Segment Open

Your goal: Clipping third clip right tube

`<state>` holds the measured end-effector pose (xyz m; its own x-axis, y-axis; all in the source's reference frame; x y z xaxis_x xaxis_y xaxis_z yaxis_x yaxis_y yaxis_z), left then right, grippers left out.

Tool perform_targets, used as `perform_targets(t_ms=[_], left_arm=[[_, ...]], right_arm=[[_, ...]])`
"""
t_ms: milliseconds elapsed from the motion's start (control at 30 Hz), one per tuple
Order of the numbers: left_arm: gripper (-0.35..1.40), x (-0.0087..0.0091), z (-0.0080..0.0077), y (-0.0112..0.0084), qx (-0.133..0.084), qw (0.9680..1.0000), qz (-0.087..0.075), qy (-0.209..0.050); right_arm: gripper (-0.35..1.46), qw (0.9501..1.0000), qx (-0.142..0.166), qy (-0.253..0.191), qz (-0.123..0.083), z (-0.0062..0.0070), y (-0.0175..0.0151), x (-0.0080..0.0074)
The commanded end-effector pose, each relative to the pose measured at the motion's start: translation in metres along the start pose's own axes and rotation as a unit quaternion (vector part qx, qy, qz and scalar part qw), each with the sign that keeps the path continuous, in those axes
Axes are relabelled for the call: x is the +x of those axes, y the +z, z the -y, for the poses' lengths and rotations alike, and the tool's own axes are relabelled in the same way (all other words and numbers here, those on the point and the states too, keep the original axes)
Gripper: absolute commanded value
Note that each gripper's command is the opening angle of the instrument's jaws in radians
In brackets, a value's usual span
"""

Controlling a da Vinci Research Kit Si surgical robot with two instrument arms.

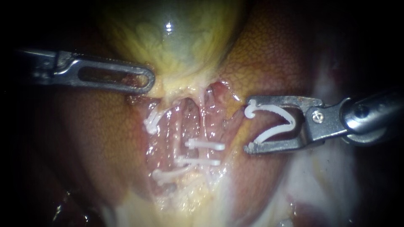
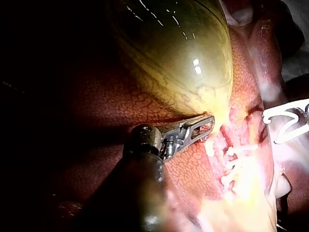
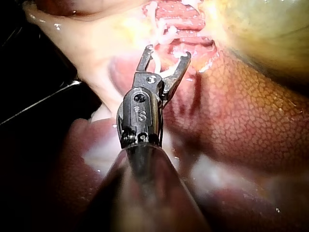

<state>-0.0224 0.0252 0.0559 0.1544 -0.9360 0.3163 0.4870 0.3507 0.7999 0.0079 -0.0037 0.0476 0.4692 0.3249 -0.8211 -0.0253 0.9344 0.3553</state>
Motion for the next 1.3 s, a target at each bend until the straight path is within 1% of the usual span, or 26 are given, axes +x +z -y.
perform_targets(t_ms=[33, 167, 267, 367, 533, 767, 933, 1100, 1300], left_arm=[[-0.35, 0.0000, 0.0000, 0.0000, 0.000, 1.0000, 0.000, 0.000], [-0.35, -0.0003, 0.0002, -0.0007, 0.002, 1.0000, -0.002, -0.001], [-0.35, -0.0013, 0.0005, -0.0019, 0.004, 1.0000, -0.006, -0.004], [-0.35, -0.0030, 0.0009, -0.0038, 0.000, 1.0000, 0.005, -0.003], [-0.35, -0.0048, 0.0011, -0.0063, -0.004, 0.9997, 0.022, -0.002], [-0.35, -0.0061, 0.0011, -0.0087, -0.008, 0.9994, 0.034, -0.006], [-0.35, -0.0060, 0.0013, -0.0089, -0.011, 0.9992, 0.038, -0.007], [-0.35, -0.0058, 0.0015, -0.0088, -0.013, 0.9991, 0.039, -0.008], [-0.35, -0.0056, 0.0017, -0.0087, -0.015, 0.9990, 0.040, -0.008]], right_arm=[[0.50, 1.0000, 0.000, 0.000, 0.000, 0.0000, 0.0000, 0.0000], [0.50, 1.0000, 0.000, 0.000, 0.000, 0.0000, 0.0000, 0.0000], [0.50, 1.0000, 0.000, 0.000, 0.000, 0.0000, 0.0000, 0.0000], [0.50, 1.0000, 0.000, 0.000, 0.000, 0.0000, 0.0000, 0.0000], [0.50, 1.0000, 0.000, 0.003, 0.000, 0.0001, 0.0000, 0.0000], [0.50, 1.0000, 0.002, 0.000, 0.000, 0.0001, 0.0000, 0.0001], [0.49, 1.0000, 0.006, 0.000, -0.002, 0.0004, 0.0001, 0.0003], [0.49, 0.9999, 0.007, 0.002, -0.010, 0.0004, 0.0006, 0.0006], [0.49, 0.9991, 0.008, 0.037, -0.018, 0.0003, 0.0012, 0.0011]])
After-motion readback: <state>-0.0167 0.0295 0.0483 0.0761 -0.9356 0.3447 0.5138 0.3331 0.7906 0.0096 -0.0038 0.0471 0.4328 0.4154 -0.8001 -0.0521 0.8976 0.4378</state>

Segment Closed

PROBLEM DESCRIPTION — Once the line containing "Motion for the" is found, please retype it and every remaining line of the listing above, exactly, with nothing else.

ANSWER TO THIS EXERCISE —
Motion for the next 1.3 s, a target at each bend until the straight path is within 1% of the usual span, or 26 are given, axes +x +z -y.
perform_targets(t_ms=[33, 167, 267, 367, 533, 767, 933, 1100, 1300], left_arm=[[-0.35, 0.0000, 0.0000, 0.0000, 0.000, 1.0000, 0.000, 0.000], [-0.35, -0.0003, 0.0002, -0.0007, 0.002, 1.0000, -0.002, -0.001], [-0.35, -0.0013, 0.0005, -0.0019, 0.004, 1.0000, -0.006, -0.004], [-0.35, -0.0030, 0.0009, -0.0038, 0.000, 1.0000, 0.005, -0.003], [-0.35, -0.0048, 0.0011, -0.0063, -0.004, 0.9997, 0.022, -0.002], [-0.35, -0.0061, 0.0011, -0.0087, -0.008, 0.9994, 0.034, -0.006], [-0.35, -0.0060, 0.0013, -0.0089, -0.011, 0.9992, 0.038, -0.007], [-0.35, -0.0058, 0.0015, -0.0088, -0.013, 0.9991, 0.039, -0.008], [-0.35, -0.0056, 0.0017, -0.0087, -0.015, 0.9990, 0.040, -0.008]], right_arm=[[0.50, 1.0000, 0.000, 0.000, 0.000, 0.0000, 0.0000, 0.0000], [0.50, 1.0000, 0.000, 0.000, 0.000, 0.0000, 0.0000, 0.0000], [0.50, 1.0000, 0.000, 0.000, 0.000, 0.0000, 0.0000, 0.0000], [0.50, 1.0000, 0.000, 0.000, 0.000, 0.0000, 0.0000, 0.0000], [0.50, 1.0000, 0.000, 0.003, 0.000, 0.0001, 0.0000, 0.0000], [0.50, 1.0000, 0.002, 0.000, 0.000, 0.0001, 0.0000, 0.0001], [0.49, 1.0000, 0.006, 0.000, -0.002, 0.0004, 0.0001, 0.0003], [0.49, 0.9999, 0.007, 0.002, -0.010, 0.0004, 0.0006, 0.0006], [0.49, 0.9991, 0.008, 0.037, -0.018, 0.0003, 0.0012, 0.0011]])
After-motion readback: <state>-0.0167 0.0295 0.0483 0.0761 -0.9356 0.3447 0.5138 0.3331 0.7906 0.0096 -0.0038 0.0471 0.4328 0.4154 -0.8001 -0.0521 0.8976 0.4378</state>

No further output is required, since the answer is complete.